> _PROBLEM DETAILS_: Copy all of the data below exactly as it is given.

----------

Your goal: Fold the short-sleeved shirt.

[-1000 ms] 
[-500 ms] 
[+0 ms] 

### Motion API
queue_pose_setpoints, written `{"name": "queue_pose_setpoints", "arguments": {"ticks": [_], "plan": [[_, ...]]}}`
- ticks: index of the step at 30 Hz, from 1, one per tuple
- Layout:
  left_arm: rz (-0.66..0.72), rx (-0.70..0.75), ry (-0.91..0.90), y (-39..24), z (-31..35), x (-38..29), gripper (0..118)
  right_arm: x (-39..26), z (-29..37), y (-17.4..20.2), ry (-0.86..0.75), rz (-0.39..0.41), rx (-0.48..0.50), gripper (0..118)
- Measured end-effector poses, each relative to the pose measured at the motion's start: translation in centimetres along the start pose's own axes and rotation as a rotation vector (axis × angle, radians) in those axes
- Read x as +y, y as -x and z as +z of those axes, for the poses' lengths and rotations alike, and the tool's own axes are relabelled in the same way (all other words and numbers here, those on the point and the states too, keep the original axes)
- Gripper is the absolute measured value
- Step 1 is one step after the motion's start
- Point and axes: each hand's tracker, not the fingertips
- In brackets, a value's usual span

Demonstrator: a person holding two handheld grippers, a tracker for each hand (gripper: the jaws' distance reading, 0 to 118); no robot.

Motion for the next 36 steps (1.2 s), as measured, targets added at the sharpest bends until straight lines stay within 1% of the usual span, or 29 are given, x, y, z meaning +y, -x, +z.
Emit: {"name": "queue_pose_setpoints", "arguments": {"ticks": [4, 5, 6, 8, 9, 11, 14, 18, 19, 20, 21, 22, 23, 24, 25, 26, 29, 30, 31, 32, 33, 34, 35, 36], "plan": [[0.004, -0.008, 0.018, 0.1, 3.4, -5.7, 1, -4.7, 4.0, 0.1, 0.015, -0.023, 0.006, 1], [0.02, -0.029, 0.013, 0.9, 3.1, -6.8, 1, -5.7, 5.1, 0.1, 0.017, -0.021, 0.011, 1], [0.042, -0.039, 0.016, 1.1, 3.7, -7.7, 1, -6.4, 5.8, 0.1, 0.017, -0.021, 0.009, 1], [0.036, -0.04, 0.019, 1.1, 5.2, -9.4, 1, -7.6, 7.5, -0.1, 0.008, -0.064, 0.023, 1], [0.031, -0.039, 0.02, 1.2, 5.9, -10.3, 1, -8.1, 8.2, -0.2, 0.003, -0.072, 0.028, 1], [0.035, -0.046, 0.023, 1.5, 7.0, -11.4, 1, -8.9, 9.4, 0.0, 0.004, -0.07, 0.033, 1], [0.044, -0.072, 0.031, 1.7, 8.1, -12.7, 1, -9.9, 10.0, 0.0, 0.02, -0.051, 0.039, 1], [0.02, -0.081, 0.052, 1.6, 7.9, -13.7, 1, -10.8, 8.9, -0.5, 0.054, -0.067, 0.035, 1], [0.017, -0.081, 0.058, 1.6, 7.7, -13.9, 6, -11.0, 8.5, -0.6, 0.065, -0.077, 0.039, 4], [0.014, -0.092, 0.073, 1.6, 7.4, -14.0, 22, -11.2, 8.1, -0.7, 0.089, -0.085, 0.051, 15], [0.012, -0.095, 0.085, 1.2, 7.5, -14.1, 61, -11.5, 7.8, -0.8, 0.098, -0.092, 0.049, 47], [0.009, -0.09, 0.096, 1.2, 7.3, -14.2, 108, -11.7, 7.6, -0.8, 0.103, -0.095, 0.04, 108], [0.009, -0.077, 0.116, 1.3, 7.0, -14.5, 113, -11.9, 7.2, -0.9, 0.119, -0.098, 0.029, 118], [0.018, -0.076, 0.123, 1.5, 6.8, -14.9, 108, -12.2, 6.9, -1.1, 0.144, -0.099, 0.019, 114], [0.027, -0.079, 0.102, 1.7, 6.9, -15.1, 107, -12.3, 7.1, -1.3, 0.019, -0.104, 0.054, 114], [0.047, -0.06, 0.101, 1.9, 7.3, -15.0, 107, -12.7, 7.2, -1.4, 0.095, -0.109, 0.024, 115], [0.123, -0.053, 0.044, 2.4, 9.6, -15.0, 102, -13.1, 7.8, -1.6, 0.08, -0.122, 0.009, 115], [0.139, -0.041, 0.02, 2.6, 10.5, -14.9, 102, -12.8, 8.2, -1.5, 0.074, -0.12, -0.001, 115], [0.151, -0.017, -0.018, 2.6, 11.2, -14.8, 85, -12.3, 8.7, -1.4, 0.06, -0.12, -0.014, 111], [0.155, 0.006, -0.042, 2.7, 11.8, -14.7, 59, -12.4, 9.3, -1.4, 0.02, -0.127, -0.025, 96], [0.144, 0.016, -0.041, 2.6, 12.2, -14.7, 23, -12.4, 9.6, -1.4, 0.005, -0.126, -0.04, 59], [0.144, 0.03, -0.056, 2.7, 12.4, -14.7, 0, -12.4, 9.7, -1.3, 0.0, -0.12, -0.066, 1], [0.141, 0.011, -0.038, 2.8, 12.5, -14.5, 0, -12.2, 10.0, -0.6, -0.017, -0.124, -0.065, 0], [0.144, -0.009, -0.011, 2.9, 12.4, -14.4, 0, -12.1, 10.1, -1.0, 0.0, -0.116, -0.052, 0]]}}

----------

> _ANSWER SECTION_:
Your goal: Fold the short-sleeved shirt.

[-1000 ms] 
[-500 ms] 
[+0 ms] 

### Motion API
queue_pose_setpoints, written `{"name": "queue_pose_setpoints", "arguments": {"ticks": [_], "plan": [[_, ...]]}}`
- ticks: index of the step at 30 Hz, from 1, one per tuple
- Layout:
  left_arm: rz (-0.66..0.72), rx (-0.70..0.75), ry (-0.91..0.90), y (-39..24), z (-31..35), x (-38..29), gripper (0..118)
  right_arm: x (-39..26), z (-29..37), y (-17.4..20.2), ry (-0.86..0.75), rz (-0.39..0.41), rx (-0.48..0.50), gripper (0..118)
- Measured end-effector poses, each relative to the pose measured at the motion's start: translation in centimetres along the start pose's own axes and rotation as a rotation vector (axis × angle, radians) in those axes
- Read x as +y, y as -x and z as +z of those axes, for the poses' lengths and rotations alike, and the tool's own axes are relabelled in the same way (all other words and numbers here, those on the point and the states too, keep the original axes)
- Gripper is the absolute measured value
- Step 1 is one step after the motion's start
- Point and axes: each hand's tracker, not the fingertips
- In brackets, a value's usual span

Demonstrator: a person holding two handheld grippers, a tracker for each hand (gripper: the jaws' distance reading, 0 to 118); no robot.

Motion for the next 36 steps (1.2 s), as measured, targets added at the sharpest bends until straight lines stay within 1% of the usual span, or 29 are given, x, y, z meaning +y, -x, +z.
Emit: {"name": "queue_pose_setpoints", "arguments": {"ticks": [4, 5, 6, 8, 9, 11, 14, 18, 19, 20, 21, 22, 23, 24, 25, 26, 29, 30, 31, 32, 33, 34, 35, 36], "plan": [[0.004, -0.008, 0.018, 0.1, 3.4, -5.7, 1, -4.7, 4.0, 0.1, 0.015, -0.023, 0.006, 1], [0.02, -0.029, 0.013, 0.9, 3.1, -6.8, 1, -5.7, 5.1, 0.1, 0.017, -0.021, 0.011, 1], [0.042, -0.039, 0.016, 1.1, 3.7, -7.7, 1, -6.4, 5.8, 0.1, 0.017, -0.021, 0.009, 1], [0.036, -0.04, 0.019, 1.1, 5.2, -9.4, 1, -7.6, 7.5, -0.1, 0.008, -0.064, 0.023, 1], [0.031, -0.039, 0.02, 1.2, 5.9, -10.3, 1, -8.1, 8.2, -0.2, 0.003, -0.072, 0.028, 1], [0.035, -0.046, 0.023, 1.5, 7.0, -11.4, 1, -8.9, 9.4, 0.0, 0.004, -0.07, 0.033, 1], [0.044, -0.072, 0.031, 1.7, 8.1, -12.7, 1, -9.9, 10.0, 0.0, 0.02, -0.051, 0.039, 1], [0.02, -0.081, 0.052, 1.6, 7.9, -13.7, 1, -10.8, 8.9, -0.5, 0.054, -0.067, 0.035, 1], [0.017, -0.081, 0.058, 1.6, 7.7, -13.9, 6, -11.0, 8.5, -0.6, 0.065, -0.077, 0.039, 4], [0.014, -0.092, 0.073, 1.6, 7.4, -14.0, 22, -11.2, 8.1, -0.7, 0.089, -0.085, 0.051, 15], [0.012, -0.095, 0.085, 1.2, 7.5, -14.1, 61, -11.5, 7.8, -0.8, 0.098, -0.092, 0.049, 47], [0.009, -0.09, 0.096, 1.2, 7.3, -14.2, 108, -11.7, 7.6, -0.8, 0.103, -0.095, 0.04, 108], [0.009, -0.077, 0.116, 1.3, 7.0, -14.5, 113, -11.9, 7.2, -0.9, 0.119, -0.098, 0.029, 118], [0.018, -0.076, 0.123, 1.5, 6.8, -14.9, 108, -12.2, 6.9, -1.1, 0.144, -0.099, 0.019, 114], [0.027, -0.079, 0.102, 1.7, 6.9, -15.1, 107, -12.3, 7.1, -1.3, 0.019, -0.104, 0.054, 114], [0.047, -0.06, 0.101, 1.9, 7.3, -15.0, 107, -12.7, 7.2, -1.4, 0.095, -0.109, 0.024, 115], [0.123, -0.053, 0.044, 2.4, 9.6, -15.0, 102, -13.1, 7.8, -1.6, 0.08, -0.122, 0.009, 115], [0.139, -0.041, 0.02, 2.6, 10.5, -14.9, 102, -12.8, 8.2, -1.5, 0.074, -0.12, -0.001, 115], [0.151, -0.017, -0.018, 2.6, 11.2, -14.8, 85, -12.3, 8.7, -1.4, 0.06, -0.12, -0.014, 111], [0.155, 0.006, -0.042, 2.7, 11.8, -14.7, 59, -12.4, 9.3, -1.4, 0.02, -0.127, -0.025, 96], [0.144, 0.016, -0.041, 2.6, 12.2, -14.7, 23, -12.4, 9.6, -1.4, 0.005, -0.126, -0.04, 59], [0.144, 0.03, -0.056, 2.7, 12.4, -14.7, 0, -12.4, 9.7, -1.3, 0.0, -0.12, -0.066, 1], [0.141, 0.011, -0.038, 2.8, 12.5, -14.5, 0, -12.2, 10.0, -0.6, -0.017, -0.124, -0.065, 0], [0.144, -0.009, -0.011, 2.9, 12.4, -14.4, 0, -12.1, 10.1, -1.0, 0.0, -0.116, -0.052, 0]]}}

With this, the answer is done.